Yes, I'll take the third one. The cash burn is a function of three things: capex, working cap movement, and EBITDA. Regarding the capex, 2022 has been, so far, a year of investment, and we intend to decrease the capex investment in the coming quarters. On working cap, we have been, this quarter, impacted by payment of Jumia anniversary marketing invoices, which impacted significantly.

And we must keep in mind that in the market we are operating in here in the current macro, trust with suppliers is very important, and we have consciously decided to be super sharp on payment terms engine from time to time to secure the product to pay in advance. This has to be conducted orchestral. Then the key driver to reduce cash burn is reducing the cost, and we're going to reduce EBITDA. At this stage, it's a bit too early to give more guidance, and we'll give you more information in the Q4 release.

Catherine O'Neill -- Citi -- Analyst

OK. Thank you.


Your next question for today is coming from Lamont Williams at Stifel.

Lamont Williams -- Stifel Financial Corp. -- Analyst

How you doing? Thanks for taking my questions. The first is on food delivery. It's been one of the fastest growing categories in the last couple quarters. Did you just talk about the unit economics for that category for food delivery overall? And then secondly, on the sales and marketing cost.

How are you thinking about the balance between what level you can have for marketing costs and still grow your active customer base at a pretty healthy rate? How do you think about where that balance is and kind of -- how well are they kind of an absolute expense rate [Inaudible] Thank you.

Francis Dufay -- Acting Chief Executive Officer

All right. So, for your first question on food delivery. So, that's our restaurant segment. So, as we mentioned, the trends are pretty good, plus 25% year on year GMV growth.

And we're very happy with the dynamics that we see in the sector. This is very much a core part of our business, and we intend to keep on pushing in this segment, especially in a very successful geography like Nigeria. Anyway, you mentioned economics. This is a segment that we intend to manage with the same level of increased discipline, increased focus, and increased level of execution across the board.

We are open to stopping projects on a country-by-country basis if we believe they're not adding value, and we'll really apply the same principle that we are playing to the rest of the e-commerce business. On your second question toward the balance between marketing and growth, if I get it correctly. Very interestingly, we have many success cases in the group of countries that have been able to manage very, very -- I mean, very good level of efficiency in marketing spend while building up new categories and building growth for the whole business and a very healthy -- with a very healthy economy. So, we don't really see a balance between growing and spending in marketing.

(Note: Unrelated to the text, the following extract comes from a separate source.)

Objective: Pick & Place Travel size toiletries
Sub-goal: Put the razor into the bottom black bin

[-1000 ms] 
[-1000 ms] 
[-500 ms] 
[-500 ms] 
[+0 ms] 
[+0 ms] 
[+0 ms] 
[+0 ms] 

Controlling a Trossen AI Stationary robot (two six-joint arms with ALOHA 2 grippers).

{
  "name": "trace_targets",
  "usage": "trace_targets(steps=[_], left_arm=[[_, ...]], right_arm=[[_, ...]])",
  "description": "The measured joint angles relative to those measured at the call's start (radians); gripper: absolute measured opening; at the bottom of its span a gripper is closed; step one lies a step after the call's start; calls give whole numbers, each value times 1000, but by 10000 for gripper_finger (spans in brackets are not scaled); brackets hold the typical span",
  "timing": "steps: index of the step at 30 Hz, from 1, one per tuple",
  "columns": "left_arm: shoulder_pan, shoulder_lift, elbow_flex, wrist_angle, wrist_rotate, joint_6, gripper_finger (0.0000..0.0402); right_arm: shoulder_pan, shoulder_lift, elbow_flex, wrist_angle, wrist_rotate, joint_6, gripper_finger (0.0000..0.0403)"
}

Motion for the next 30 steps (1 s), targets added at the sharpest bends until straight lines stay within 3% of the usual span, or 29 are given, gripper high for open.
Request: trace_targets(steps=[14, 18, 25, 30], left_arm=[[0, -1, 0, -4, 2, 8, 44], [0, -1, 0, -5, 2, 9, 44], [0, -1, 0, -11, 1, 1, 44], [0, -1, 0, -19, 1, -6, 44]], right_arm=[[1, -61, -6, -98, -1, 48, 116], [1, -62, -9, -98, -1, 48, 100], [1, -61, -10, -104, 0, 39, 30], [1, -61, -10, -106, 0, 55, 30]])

It's more about doing the right thing, spending on the right channels with the right level of efficiency. Having said that, for Q4, we reiterate our guidance on marketing spend. And we -- of course, marketing spend remains a part of the strategy. And I may have missed your first question.

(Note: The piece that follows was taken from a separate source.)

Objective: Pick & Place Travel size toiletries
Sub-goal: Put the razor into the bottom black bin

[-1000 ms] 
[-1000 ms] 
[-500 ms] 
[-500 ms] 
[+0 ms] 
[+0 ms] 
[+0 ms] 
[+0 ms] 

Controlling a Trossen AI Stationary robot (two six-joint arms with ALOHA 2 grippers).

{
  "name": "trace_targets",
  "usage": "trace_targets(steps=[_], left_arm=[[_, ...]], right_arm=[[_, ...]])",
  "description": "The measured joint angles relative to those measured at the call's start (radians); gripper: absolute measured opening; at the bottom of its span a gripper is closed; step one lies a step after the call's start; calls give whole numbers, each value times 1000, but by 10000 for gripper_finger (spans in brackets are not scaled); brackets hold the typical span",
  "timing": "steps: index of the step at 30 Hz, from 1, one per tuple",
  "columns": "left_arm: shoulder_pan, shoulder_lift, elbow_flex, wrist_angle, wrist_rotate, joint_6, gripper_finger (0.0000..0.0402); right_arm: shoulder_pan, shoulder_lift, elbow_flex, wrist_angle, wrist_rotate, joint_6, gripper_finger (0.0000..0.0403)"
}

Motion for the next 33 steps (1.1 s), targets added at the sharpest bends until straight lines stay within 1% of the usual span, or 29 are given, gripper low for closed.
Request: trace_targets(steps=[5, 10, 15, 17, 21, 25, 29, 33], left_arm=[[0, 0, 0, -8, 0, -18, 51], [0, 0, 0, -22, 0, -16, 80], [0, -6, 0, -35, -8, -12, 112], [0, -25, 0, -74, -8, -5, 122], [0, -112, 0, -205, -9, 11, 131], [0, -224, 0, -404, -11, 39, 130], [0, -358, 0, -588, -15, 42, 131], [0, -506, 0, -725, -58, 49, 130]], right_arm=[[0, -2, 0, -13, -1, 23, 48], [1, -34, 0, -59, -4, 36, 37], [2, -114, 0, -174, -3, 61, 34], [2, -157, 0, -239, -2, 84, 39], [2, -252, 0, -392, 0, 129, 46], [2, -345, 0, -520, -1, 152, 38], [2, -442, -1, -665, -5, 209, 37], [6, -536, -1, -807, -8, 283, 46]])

Lamont Williams -- Stifel Financial Corp. -- Analyst

No, actually, can I just follow up question on the assortment? You talked about there are some gaps in assortment and you kind of -- you're going to move back into consumer electronics. Are there any other categories where you might see some gaps in the assortment that you can give a little more detail on?

Francis Dufay -- Acting Chief Executive Officer

Very good question. So, as we mentioned, we -- I mean, you know, it really -- we want to open the book country by country, geography by geography, which is what makes sense for the business. We need that kind of level of granularity. When you look at country by country, the overall -- I mean, the big picture is that our core categories are more or less the same across the board.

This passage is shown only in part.